** Opening THE DATA block **
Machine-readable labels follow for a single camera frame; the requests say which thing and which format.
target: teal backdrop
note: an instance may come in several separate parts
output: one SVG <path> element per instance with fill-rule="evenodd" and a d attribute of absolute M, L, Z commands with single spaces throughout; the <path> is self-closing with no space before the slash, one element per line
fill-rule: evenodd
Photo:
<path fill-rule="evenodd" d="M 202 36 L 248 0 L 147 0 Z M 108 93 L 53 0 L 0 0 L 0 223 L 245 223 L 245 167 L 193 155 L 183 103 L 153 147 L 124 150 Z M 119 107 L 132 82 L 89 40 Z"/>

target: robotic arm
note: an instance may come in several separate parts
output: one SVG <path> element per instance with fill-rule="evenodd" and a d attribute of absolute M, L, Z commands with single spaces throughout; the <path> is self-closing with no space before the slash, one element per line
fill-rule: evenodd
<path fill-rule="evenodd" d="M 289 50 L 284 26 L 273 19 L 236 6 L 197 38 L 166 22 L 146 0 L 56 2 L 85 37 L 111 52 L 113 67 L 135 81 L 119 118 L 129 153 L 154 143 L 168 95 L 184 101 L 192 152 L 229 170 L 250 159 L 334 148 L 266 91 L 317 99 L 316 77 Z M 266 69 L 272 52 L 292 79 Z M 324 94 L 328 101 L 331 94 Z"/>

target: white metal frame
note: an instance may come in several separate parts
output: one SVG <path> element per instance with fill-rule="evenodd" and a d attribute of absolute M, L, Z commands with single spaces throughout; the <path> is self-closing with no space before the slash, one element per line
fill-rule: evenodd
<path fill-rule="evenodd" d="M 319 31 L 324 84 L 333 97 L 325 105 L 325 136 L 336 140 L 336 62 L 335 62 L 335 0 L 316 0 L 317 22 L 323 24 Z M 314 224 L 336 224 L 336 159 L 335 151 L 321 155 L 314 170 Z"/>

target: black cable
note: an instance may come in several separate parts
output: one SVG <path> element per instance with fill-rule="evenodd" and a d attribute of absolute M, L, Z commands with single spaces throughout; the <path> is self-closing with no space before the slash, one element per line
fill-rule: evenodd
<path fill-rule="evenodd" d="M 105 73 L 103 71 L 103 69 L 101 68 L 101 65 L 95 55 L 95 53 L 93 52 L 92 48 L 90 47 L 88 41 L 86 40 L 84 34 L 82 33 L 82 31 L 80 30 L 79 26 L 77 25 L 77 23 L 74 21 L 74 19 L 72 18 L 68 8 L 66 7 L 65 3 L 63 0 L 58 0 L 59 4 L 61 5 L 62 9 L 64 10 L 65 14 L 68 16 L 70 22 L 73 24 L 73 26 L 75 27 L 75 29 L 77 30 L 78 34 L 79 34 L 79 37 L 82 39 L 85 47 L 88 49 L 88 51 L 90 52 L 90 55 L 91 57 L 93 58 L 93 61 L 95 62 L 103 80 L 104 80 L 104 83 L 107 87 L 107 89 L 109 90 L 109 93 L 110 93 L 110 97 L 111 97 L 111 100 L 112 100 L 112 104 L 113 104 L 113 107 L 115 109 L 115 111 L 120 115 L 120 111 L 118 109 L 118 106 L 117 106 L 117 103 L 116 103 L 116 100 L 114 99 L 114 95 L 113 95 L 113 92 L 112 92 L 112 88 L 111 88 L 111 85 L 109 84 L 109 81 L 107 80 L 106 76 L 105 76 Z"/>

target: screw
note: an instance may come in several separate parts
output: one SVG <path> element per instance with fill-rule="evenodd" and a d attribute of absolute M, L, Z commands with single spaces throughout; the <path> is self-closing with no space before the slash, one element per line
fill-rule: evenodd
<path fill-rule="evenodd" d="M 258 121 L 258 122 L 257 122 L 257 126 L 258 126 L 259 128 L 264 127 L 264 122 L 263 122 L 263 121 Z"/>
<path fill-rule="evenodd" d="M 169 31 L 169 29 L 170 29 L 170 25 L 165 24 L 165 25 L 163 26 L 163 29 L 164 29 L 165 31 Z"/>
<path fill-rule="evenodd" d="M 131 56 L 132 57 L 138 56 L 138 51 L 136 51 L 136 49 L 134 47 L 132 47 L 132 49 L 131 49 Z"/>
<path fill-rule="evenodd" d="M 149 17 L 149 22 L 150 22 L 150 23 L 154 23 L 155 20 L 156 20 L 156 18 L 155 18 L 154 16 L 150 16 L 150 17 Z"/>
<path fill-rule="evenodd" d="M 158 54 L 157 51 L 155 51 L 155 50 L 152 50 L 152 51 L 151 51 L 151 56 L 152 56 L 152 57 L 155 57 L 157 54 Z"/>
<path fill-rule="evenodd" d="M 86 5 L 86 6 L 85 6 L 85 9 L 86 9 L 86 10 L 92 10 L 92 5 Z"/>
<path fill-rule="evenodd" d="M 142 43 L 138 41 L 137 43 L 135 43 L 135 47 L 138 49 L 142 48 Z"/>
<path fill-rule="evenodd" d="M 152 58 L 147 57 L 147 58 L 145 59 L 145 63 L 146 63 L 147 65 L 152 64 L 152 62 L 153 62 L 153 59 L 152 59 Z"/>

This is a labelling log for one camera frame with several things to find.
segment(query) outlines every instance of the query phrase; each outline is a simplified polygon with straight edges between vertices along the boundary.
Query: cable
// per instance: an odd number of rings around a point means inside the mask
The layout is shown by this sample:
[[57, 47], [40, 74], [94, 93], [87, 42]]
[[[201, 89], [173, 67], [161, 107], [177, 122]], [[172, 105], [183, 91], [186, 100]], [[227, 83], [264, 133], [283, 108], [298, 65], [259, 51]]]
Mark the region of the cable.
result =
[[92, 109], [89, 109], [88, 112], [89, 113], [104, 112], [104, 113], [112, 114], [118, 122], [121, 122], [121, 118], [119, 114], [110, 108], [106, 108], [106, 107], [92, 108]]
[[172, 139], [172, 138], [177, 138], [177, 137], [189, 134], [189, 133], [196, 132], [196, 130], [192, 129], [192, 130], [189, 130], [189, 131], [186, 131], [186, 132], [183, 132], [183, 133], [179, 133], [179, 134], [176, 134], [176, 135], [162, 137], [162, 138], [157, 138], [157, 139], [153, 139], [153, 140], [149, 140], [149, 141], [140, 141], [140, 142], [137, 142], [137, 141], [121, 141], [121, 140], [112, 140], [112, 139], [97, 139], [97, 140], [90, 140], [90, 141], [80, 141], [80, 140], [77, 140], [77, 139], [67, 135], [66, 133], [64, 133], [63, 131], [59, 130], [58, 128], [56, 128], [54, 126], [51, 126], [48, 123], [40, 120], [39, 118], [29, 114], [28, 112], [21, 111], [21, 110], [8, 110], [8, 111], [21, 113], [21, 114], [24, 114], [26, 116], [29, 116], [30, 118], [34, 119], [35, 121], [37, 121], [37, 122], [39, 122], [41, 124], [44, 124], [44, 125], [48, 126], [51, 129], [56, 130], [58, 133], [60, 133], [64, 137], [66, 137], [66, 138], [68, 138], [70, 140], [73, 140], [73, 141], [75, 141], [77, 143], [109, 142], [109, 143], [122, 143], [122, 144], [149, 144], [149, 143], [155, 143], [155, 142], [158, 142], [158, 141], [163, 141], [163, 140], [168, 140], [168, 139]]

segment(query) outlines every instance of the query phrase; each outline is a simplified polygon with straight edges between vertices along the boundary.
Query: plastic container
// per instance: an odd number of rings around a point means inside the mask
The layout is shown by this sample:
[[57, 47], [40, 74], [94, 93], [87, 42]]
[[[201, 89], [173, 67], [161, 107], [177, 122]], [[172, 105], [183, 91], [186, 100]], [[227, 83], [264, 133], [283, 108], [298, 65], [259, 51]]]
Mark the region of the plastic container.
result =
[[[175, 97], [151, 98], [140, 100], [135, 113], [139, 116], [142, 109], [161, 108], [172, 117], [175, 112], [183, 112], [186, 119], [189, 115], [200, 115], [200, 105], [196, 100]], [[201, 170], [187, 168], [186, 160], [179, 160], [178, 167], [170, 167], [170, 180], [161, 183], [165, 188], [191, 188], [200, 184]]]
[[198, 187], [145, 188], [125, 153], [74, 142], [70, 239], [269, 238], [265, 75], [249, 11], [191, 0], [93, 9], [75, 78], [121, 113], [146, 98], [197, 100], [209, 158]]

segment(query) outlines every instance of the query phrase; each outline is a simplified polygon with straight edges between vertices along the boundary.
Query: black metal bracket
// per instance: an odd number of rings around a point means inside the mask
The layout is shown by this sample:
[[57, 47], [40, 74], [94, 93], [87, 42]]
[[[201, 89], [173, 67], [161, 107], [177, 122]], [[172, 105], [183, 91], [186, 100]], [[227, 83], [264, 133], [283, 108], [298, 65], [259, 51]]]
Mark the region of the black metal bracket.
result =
** Closing THE DATA block **
◆ ASSIGNED TASK
Report, for the data above, every line in which the string "cable" appears.

◆ TASK SOLUTION
target: black cable
Query: cable
Mark the region of the cable.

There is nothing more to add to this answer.